Some drugs have shown an impact on the “signs” of dry eye, like the amount of tear film. Others have an effect on only the symptoms, like redness. Showing a benefit on both has been elusive—cyclosporine, for example, has been shown only to help improve signs of dry eye. Oyster Point has done both—at least so far, in Phase 2 trials. In separate studies, patients on OC-01 and OC-02 saw a statistically significant improvement, compared to placebo, in symptoms of dry eye and on the “Schirmer” test that evaluates tear production. The most common side effects have been mild, too: sneezing after a spray, or post-nasal drip.
Nau isn’t deterred by all the failures of previous dry eye drugs in clinical testing. The company plans to move forward with Phase 3 trials that are “very similar if not identical” to the successful Phase 2 studies Oyster Point has run, just with more patients, some 200 per study arm, he says.
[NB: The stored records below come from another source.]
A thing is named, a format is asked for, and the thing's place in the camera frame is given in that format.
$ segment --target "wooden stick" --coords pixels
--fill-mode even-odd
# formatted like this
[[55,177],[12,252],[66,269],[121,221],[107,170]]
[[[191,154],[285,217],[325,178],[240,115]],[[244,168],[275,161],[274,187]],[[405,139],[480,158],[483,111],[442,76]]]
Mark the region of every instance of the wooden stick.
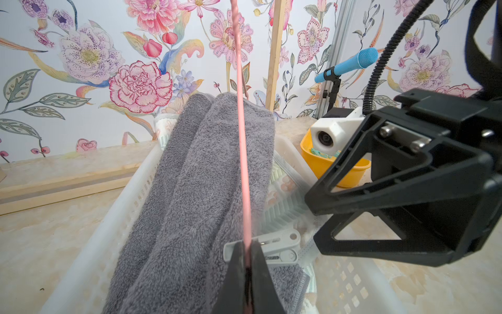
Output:
[[274,111],[276,85],[279,71],[279,56],[281,54],[282,33],[284,28],[284,11],[286,0],[274,0],[274,25],[272,26],[272,42],[270,44],[269,78],[267,79],[266,107]]

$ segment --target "pink rope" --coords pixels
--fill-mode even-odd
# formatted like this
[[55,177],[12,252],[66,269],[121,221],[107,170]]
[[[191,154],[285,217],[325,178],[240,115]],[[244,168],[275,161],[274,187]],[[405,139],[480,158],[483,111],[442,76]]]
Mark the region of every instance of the pink rope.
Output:
[[246,130],[244,126],[244,101],[242,99],[242,63],[240,52],[239,8],[237,0],[230,0],[232,6],[232,27],[237,58],[237,117],[239,122],[240,180],[242,182],[242,224],[246,267],[251,266],[251,200],[249,196],[249,174],[247,171]]

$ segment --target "purple flower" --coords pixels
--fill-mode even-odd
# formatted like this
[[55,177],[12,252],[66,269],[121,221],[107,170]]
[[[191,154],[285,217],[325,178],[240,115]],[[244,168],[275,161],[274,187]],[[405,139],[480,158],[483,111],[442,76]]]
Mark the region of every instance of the purple flower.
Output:
[[429,52],[431,52],[431,46],[429,45],[422,45],[417,50],[415,50],[415,53],[417,54],[417,57],[419,59],[421,59],[422,57],[427,57]]
[[448,55],[433,55],[410,64],[399,81],[403,91],[412,88],[436,90],[450,81],[451,59]]
[[414,51],[420,45],[420,38],[417,36],[413,36],[409,40],[406,41],[405,50],[406,51]]
[[192,76],[192,71],[185,72],[185,70],[181,70],[180,74],[181,75],[176,75],[178,83],[185,84],[186,86],[190,87],[194,79]]
[[65,31],[73,28],[73,19],[65,10],[54,10],[52,12],[51,21]]
[[41,43],[42,45],[49,47],[49,48],[54,48],[54,43],[49,40],[49,37],[45,35],[44,33],[41,33],[39,31],[36,31],[34,29],[31,29],[35,37],[38,39],[38,42]]
[[180,84],[173,84],[173,87],[175,88],[173,91],[173,94],[177,93],[176,97],[177,98],[182,98],[184,95],[190,95],[197,89],[197,85],[195,84],[185,84],[185,83],[180,83]]
[[47,6],[44,0],[21,0],[21,4],[25,12],[32,18],[47,18]]
[[123,65],[120,51],[101,28],[84,25],[78,31],[69,30],[69,35],[60,39],[59,58],[71,76],[94,84],[108,80]]

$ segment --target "black cable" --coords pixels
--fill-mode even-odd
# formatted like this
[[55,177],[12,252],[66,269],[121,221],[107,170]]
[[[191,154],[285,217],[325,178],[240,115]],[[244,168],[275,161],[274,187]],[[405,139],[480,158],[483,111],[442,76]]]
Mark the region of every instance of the black cable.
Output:
[[404,21],[399,25],[398,29],[392,36],[391,40],[382,52],[379,61],[376,63],[376,67],[369,78],[368,87],[366,88],[366,93],[364,94],[364,100],[362,101],[362,113],[368,115],[371,113],[371,105],[373,103],[373,96],[375,95],[375,90],[377,89],[378,80],[385,69],[385,65],[392,56],[392,53],[397,48],[401,40],[404,38],[406,33],[410,30],[413,24],[418,20],[420,15],[431,5],[434,0],[420,0],[411,10],[411,12],[405,17]]

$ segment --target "black bracket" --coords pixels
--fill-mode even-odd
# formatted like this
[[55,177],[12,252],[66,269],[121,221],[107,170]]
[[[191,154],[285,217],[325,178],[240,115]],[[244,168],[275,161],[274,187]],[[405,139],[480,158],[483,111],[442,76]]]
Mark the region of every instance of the black bracket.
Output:
[[[502,211],[500,104],[412,89],[402,109],[366,117],[305,196],[315,215],[334,214],[314,236],[324,255],[440,266],[482,248]],[[367,152],[372,183],[336,184]],[[361,213],[379,216],[401,240],[336,240]]]
Those studies could start this summer, and if successful, pave the way for an approval filing next year.
“A lot of companies make mistakes by changing up the design,” Nau says. “We think that we’re de-risking the program quite a bit by running the same studies but with a larger sample size.”
Existing investors New Enterprise Associates and Versant Ventures and new backer Vida Ventures contributed to the funding along with Invus and Flying L Partners.